On November 17, 2016, the Financial Industry Regulatory Authority, Inc. (“FINRA”) issued a Letter of Acceptance, Waiver and Consent (“AWC”), in which Oppenheimer & Co., Inc. (“Oppenheimer”) agreed to settle numerous charges. Pursuant to the AWC, Oppenheimer will be fined $1.575 million. It will also be required to make remediation payments of $703,122 to seven arbitration claimants and $1,142,619 to customers who qualified for but did not receive applicable sales charge waivers pertaining to mutual funds.
Many of the violations related to FINRA Rule 4530. Rule 4530(f) requires FINRA members promptly to provide FINRA with copies of certain civil complaints and arbitration claims. Rule 4530(b) provides that if a FINRA member realizes that it or an associated person has violated any securities or investment-related laws that have widespread or potential widespread impact to the firm, the member must notify FINRA. The notification should take place within either 30 calendar days after the determination is made or 30 calendar days after it reasonably should have been made.
According to FINRA’s findings, Oppenheimer failed to file in excess of 350 of these required filings. Moreover, FINRA found that when Oppenheimer did make the required filings, the disclosures were, on average, more than four years late.
FINRA also concluded that Oppenheimer’s procedures for making the disclosures required under Rule 4530 were insufficient. For example, Oppenheimer did not have any procedures that would let its employees know when a Rule 4530 filing had to be made. It also did not have a procedure that would have given its employees instructions on what process should be followed to complete a filing with FINRA. Because of this, Oppenheimer’s employees lacked adequate guidance regarding their obligation to make Rule 4530 filings when needed.
In addition, FINRA determined that Oppenheimer neglected to update its Form U4 in a timely fashion as required by FINRA Rules 2010 and 1122. These rules state that FINRA members must make filings for associated persons and file amendments no later than 30 days after the FINRA member becomes aware of the facts and circumstances that warrant the amendment. Oppenheimer learned, in September 2013, that its Anti-Money-Laundering Compliance Officer and a branch-administrative manager received Wells notices from the SEC. According to FINRA, this was an event that would require amendments to the Form U4 for both employees. However, Oppenheimer did not make any amendments in response to the Wells notices until December 2014, more than one year after Oppenheimer learned about them.

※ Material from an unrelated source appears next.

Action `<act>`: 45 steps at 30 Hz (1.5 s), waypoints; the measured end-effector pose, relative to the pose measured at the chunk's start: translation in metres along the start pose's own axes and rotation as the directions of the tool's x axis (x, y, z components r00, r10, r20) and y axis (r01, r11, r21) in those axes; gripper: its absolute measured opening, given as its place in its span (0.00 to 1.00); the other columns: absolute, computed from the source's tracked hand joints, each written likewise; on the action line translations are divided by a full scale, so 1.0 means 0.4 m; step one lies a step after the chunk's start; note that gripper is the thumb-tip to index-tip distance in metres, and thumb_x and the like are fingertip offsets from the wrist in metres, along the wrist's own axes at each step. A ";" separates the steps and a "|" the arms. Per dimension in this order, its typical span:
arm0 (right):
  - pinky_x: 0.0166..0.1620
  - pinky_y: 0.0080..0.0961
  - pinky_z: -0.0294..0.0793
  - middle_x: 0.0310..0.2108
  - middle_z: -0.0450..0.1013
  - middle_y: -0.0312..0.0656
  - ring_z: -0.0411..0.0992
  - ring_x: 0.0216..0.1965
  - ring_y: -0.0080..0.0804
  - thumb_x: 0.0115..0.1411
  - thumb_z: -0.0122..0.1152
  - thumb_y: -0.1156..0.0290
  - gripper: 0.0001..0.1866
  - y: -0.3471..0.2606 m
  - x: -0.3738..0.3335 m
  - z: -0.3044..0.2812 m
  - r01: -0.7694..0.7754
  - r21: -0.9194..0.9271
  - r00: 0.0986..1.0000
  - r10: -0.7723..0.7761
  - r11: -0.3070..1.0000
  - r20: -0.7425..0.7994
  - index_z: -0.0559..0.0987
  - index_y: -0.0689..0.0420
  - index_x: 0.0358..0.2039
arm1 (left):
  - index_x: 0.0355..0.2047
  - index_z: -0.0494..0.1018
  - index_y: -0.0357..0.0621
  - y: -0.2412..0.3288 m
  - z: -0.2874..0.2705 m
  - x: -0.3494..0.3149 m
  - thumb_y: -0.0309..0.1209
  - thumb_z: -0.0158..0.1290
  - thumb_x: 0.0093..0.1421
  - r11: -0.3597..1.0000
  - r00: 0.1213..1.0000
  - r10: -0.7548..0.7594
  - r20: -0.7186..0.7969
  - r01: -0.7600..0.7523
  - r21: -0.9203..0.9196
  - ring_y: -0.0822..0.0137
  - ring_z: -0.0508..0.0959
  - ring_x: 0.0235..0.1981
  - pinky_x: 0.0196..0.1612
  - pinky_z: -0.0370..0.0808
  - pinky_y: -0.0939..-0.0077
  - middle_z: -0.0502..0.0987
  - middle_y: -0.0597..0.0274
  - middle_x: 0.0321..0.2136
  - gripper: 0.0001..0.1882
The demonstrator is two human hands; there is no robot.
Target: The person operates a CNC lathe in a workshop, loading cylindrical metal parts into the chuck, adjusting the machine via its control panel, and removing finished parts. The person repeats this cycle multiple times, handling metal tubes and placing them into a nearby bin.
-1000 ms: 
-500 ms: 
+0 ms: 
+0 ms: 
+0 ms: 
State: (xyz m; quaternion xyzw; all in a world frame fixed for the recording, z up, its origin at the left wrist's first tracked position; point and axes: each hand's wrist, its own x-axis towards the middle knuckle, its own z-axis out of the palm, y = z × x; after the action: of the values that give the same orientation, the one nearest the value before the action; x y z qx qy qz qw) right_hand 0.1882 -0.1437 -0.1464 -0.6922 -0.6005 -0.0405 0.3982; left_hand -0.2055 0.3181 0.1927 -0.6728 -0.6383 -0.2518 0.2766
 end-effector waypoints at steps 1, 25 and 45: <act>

The AWC also noted that Oppenheimer did not have supervisory procedures that would have provided its employees with sufficient guidance regarding reporting regulatory events. Although Oppenheimer had updated its supervisory procedures in response to a prior FINRA investigation, these new supervisory procedures still did not address the firm’s duty to report regulatory events that involved employees. Consequently, Oppenheimer’s employees were unsure of their responsibility to report regulatory events.
Another large component of FINRA’s charges against Oppenheimer involved Oppenheimer’s alleged failure to produce relevant documents in discovery in FINRA arbitration. From 2010 to 2013, seven sets of customers filed arbitration claims against Oppenheimer, claiming it had failed to adequately supervise Mark Hotton, a registered representative. Some spreadsheets that Oppenheimer’s Surveillance Group produced in 2007 and 2008 showed that Hotton had excessively traded multiple customer accounts. The fact that the spreadsheets revealed this information showed that they would have been relevant in discovery related to the arbitration claims. However, Oppenheimer did not produce the spreadsheets or some other documents that were responsive to the claimants’ requests. Because of this, the arbitration claimants did not receive copies of responsive documents before their arbitration claims were resolved.
Finally, it was determined that Oppenheimer did not reasonably supervise the application of sales charge waivers to mutual funds that were eligible for such waivers. From January 2009 through August 2016, Oppenheimer looked to its financial advisers to determine whether sales charge waivers could be applied to mutual fund sales. However, Oppenheimer did not create or maintain policies or procedures that would have provided the advisers with adequate guidance in making determinations regarding sales charge waivers. As a result, Oppenheimer failed to apply sales charge waivers to mutual fund purchases made by customers who were eligible for sales charge waivers.